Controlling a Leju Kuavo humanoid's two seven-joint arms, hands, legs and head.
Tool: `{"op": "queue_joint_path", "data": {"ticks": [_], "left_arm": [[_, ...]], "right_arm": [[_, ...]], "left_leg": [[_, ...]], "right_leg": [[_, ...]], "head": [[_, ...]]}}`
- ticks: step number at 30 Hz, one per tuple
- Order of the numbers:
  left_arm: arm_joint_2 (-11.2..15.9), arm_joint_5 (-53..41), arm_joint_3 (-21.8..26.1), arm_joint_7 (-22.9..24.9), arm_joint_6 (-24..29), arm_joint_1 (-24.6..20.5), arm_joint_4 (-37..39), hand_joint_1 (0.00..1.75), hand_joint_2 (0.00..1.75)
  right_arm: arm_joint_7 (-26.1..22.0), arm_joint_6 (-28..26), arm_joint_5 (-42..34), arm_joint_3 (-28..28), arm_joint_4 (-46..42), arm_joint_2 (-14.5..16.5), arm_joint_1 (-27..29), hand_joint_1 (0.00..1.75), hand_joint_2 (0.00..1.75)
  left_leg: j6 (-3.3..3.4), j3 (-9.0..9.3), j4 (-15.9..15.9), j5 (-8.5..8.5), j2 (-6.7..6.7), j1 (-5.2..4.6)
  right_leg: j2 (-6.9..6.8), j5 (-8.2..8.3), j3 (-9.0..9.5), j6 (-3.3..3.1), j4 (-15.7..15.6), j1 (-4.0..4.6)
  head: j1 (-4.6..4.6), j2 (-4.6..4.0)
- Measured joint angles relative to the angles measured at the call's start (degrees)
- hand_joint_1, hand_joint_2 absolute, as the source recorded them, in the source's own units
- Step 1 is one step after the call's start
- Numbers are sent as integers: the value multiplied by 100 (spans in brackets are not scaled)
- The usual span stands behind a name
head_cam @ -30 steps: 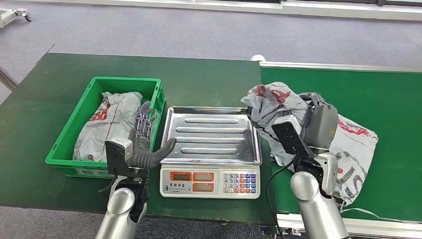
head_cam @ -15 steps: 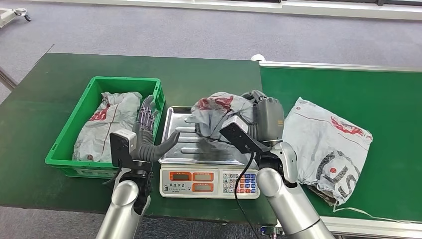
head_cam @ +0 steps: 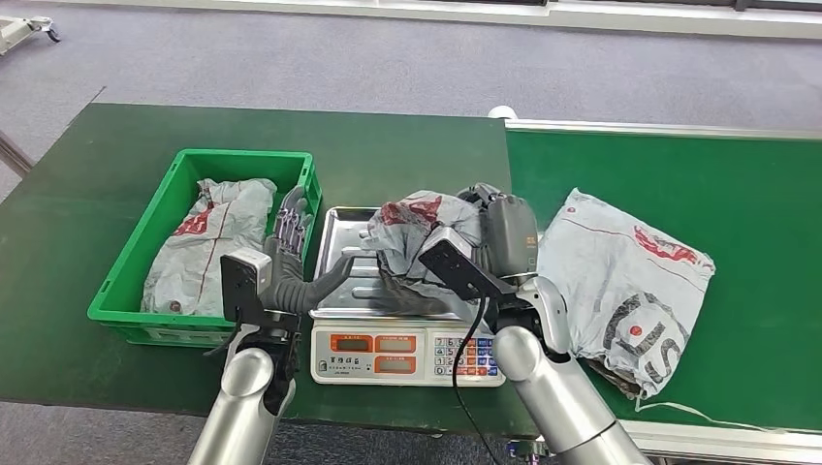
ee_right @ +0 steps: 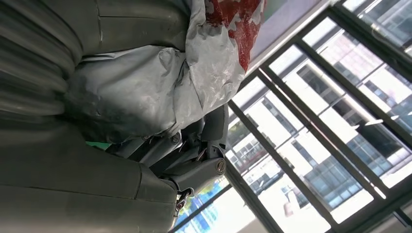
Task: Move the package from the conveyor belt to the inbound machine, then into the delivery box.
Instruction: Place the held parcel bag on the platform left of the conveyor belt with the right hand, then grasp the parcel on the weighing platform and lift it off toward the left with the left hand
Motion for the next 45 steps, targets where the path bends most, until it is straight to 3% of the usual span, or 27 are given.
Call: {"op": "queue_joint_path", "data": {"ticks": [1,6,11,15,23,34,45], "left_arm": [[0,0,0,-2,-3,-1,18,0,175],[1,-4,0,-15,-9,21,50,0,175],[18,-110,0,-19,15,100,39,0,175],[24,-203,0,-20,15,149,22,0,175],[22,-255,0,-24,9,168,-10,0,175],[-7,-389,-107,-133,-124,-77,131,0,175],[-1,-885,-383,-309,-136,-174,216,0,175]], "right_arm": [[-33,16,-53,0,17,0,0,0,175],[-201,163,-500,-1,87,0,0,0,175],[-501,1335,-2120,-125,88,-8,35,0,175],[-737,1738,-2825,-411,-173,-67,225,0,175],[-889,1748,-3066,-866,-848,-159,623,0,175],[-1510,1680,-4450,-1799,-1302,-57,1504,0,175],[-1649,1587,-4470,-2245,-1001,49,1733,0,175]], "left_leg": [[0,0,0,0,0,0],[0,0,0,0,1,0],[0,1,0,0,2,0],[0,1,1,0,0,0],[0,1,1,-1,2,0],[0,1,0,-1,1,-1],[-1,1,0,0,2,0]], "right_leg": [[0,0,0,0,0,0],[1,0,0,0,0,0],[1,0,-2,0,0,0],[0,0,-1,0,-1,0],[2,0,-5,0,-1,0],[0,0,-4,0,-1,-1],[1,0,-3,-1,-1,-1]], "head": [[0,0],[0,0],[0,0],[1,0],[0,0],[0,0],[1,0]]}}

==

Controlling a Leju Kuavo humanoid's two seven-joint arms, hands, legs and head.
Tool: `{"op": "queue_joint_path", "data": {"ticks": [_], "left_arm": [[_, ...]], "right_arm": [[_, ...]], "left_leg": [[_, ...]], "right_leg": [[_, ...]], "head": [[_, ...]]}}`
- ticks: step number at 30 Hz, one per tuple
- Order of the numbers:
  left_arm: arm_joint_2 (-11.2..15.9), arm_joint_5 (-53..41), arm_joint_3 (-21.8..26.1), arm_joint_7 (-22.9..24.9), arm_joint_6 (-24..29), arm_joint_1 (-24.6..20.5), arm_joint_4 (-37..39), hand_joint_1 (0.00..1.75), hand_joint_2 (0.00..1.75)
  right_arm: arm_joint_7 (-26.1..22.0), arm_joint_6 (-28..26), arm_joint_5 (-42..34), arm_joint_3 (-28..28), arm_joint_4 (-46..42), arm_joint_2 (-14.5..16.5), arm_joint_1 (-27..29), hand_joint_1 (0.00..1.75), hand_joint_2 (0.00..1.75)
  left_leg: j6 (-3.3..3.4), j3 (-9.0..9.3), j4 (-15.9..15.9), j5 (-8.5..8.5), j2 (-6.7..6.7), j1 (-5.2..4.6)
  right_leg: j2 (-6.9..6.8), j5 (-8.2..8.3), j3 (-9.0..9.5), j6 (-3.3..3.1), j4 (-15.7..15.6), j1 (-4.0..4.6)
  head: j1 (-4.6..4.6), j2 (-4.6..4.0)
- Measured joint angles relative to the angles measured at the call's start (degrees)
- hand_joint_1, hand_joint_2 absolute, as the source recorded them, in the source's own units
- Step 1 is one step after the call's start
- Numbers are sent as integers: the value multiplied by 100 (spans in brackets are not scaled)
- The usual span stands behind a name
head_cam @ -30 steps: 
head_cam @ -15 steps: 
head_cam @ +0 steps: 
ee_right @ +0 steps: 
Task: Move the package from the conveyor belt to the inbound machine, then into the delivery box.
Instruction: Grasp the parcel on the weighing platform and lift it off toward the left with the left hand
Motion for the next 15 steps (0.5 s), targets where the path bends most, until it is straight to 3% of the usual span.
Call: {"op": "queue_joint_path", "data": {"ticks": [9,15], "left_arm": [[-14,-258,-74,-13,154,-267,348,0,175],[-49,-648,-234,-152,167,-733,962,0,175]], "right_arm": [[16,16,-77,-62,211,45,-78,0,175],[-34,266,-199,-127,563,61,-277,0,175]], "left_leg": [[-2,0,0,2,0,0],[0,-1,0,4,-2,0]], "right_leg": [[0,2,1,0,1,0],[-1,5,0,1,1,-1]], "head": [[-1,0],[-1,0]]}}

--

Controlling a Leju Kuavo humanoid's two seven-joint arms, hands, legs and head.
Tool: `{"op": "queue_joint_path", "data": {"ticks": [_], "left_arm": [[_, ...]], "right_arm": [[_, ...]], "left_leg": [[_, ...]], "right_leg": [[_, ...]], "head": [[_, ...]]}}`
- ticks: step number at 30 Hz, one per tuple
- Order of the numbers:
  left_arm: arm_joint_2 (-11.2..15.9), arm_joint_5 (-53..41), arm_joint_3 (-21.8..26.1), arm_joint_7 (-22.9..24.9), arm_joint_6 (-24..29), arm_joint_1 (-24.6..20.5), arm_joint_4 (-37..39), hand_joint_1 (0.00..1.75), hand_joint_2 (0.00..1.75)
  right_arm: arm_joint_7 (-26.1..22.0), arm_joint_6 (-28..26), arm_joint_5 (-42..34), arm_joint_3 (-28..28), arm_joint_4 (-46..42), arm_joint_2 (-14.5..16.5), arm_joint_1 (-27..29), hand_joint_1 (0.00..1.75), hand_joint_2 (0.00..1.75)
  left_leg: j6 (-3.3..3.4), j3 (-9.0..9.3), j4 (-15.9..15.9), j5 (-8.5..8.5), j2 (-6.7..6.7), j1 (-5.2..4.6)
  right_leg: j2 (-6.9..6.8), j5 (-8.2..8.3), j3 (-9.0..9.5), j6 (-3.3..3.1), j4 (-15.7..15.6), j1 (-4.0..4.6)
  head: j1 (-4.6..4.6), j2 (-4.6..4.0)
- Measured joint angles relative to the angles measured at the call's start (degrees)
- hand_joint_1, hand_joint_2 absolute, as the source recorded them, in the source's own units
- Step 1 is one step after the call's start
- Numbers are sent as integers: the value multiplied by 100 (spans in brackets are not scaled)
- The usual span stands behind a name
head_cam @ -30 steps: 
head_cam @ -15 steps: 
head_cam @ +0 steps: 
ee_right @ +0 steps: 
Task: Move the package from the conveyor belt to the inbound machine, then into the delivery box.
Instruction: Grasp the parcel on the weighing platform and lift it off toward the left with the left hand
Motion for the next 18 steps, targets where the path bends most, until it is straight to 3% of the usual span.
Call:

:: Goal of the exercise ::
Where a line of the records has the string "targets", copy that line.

:: Answer section ::
Motion for the next 45 steps, targets where the path bends most, until it is straight to 3% of the usual span, or 27 are given.
Motion for the next 15 steps (0.5 s), targets where the path bends most, until it is straight to 3% of the usual span.
Motion for the next 18 steps, targets where the path bends most, until it is straight to 3% of the usual span.

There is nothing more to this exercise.